▸ What you have to do:
Below are records; please write out exactly the lines from the first line through the line containing "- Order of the", with no pictures.

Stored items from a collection
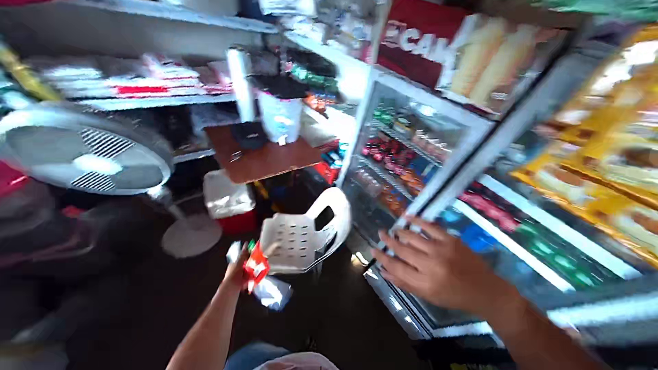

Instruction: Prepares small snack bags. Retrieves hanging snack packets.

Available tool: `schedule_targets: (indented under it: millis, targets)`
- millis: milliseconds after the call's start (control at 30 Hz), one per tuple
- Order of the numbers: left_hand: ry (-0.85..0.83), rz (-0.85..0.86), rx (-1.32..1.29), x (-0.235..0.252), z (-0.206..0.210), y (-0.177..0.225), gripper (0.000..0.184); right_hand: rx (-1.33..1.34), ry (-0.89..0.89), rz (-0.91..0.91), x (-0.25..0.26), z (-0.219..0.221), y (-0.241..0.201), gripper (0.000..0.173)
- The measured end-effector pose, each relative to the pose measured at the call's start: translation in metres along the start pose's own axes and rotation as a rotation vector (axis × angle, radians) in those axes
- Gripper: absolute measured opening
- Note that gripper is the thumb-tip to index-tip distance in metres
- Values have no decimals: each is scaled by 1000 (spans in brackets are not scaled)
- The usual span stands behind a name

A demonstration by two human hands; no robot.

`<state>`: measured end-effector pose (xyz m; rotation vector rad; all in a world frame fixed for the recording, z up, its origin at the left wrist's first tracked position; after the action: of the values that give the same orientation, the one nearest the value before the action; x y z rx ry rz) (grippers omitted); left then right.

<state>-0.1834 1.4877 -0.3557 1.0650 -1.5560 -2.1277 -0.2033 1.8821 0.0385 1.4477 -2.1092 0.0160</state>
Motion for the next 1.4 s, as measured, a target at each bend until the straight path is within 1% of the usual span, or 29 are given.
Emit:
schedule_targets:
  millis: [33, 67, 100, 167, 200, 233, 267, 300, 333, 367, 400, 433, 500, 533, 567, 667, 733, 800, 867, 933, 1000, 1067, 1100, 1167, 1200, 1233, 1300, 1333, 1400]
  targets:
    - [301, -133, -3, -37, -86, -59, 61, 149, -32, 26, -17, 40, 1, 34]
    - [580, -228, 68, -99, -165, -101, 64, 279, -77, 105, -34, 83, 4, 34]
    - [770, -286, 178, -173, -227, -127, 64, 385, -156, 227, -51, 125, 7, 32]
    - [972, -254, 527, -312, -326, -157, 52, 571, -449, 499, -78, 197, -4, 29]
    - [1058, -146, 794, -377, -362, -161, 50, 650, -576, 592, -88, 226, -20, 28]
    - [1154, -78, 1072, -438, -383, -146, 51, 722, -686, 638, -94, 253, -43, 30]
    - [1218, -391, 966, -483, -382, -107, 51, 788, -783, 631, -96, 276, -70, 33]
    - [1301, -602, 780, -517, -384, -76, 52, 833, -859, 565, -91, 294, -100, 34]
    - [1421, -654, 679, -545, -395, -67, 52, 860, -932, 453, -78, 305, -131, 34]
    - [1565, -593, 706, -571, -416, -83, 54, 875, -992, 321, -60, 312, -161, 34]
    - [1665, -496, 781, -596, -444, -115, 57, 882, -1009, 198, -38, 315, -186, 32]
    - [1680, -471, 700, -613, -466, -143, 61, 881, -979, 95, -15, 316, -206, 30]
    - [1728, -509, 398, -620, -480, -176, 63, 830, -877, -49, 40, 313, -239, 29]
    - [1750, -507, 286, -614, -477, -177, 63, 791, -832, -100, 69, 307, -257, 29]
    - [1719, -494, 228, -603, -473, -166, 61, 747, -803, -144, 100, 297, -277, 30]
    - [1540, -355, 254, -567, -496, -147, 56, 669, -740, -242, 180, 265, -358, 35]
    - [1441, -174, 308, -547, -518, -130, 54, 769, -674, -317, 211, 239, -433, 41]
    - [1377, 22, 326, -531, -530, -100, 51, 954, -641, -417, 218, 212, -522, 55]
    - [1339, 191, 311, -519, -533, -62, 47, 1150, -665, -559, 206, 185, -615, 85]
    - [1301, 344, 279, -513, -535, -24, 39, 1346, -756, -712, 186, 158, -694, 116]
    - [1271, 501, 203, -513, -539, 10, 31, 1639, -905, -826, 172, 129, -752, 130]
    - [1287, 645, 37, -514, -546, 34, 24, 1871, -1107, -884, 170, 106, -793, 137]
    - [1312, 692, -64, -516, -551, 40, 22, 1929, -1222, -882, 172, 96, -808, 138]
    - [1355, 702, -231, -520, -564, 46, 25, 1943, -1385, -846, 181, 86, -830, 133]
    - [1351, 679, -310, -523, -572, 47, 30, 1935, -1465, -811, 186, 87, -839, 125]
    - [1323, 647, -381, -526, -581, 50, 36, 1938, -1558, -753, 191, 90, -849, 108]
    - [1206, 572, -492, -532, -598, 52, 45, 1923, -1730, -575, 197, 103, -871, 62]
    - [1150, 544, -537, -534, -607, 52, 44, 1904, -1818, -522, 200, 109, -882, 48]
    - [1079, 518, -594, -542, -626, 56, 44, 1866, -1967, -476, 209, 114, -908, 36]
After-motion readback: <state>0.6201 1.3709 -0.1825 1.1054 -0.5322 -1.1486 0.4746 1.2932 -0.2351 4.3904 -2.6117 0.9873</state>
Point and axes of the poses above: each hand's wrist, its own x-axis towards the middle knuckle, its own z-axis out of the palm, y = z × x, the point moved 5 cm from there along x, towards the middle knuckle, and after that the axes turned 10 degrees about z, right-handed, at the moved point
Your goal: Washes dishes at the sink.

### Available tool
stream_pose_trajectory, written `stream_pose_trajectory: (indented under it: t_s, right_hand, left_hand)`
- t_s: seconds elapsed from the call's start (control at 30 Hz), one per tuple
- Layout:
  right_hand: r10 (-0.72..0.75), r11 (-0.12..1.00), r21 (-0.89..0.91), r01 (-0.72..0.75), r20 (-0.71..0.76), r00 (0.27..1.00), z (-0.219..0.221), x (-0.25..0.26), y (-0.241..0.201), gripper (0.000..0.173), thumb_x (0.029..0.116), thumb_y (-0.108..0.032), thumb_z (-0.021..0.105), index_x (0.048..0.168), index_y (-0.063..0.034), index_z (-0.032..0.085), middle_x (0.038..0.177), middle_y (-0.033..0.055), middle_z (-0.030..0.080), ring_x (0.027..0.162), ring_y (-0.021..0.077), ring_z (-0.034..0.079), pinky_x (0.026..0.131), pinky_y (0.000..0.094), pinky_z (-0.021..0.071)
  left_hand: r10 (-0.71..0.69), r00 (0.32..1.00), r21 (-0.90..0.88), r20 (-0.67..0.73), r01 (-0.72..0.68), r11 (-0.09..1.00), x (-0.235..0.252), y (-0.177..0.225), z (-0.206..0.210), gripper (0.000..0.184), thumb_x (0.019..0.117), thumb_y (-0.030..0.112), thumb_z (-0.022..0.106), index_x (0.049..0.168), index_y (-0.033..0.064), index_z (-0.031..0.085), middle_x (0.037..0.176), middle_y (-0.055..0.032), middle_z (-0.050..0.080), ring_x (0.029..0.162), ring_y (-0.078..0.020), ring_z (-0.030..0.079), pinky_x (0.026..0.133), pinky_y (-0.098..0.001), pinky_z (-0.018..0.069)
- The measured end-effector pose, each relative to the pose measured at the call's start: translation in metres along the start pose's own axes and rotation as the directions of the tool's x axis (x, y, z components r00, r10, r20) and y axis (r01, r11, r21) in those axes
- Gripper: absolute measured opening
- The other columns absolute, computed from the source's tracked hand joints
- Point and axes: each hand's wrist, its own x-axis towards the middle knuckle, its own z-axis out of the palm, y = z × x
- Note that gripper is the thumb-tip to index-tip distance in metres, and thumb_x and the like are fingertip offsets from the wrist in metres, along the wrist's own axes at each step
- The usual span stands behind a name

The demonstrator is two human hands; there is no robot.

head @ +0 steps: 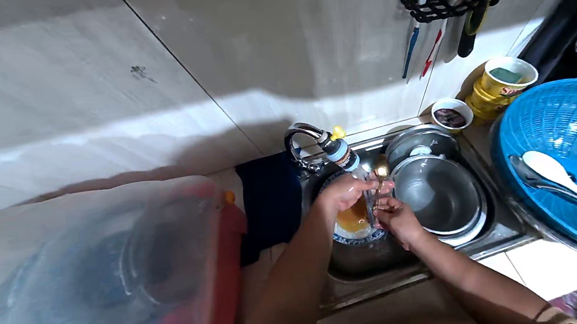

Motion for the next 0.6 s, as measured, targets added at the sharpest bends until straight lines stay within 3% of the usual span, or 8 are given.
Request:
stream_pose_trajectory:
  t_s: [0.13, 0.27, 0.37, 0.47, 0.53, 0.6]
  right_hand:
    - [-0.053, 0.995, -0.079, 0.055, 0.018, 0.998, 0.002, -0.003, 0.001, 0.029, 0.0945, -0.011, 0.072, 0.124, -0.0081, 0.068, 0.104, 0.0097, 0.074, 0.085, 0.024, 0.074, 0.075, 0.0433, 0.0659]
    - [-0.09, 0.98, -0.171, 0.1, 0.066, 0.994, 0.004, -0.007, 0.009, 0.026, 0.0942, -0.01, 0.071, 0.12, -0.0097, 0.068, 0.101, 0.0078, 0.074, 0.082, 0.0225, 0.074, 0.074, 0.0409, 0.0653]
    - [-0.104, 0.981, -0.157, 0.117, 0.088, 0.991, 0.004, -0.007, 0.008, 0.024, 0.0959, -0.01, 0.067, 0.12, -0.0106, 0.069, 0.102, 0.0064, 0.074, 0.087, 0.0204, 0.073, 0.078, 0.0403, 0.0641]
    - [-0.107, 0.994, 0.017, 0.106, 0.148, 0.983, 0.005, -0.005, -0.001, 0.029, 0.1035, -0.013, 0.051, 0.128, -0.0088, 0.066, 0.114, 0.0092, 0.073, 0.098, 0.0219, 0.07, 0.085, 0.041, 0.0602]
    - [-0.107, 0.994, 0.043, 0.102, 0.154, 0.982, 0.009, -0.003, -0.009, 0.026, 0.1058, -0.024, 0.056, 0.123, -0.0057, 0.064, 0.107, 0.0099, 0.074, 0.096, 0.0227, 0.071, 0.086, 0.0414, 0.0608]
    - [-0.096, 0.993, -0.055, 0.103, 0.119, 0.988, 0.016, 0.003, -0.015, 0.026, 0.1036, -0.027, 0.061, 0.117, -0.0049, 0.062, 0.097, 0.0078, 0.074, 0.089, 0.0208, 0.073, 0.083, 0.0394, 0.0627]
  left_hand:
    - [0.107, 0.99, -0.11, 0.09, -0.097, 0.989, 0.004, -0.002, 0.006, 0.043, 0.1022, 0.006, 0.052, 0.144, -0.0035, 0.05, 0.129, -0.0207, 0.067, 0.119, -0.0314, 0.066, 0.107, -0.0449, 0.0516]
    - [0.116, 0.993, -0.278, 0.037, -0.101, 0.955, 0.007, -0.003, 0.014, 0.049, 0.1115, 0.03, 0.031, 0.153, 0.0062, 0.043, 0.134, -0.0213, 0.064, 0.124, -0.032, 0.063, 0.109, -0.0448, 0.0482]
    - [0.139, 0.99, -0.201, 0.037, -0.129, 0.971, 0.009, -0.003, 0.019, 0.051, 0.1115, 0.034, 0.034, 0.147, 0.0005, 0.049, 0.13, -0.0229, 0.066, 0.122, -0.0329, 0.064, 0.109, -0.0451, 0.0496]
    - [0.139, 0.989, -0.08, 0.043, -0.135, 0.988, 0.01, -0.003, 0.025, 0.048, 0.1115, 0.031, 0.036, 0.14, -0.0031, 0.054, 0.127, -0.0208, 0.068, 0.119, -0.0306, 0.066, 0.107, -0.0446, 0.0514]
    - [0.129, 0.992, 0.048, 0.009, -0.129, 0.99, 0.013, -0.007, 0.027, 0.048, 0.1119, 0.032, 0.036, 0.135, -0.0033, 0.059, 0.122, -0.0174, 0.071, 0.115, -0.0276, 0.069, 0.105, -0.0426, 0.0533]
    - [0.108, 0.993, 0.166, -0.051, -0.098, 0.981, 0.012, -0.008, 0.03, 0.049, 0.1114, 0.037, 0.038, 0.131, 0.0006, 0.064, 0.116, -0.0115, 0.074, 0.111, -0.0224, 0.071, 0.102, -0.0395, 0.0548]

▸ Exercise response:
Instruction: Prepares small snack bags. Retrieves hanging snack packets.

Available tool: `schedule_targets: (indented under it: millis, targets)`
- millis: milliseconds after the call's start (control at 30 Hz), one per tuple
- Order of the numbers: left_hand: ry (-0.85..0.83), rz (-0.85..0.86), rx (-1.32..1.29), x (-0.235..0.252), z (-0.206..0.210), y (-0.177..0.225), gripper (0.000..0.184); right_hand: rx (-1.33..1.34), ry (-0.89..0.89), rz (-0.91..0.91), x (-0.25..0.26), z (-0.219..0.221), y (-0.241..0.201), gripper (0.000..0.173)

There is no additional output for this exercise.